+++ Data for processing

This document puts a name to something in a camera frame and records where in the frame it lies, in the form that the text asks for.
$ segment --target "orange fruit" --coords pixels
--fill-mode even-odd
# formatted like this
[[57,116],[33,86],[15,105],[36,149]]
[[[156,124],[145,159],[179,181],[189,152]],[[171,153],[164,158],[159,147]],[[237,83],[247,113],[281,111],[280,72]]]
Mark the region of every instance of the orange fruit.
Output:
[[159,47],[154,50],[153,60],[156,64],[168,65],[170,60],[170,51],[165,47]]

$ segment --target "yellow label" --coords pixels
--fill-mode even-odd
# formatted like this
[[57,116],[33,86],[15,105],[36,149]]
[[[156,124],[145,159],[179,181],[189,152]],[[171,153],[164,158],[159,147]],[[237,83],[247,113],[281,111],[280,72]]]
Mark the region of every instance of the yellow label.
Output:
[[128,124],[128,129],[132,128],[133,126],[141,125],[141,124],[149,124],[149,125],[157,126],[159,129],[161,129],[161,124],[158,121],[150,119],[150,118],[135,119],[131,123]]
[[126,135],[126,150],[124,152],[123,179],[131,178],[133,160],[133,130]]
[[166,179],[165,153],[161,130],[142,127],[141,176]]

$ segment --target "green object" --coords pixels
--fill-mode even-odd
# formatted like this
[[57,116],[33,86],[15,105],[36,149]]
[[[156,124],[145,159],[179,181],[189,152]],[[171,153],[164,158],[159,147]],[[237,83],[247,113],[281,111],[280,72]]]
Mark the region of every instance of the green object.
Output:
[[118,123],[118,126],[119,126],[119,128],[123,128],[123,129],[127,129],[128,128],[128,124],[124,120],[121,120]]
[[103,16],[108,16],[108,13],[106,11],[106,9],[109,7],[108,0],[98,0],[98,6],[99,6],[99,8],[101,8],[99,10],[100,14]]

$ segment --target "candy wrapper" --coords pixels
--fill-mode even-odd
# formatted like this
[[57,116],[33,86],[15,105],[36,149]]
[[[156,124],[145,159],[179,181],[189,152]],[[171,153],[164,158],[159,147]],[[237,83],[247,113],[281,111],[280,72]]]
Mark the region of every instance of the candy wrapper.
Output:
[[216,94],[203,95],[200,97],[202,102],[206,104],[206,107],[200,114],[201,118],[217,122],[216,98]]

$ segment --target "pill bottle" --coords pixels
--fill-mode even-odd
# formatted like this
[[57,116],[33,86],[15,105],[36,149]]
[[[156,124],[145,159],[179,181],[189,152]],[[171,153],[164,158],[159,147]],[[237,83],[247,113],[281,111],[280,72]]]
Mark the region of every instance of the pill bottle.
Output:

++++++

§ Required work
Copy each line of the listing that carries the word "yellow".

§ Solution for this task
$ segment --target "yellow label" --coords pixels
Mark the region of every instance of the yellow label.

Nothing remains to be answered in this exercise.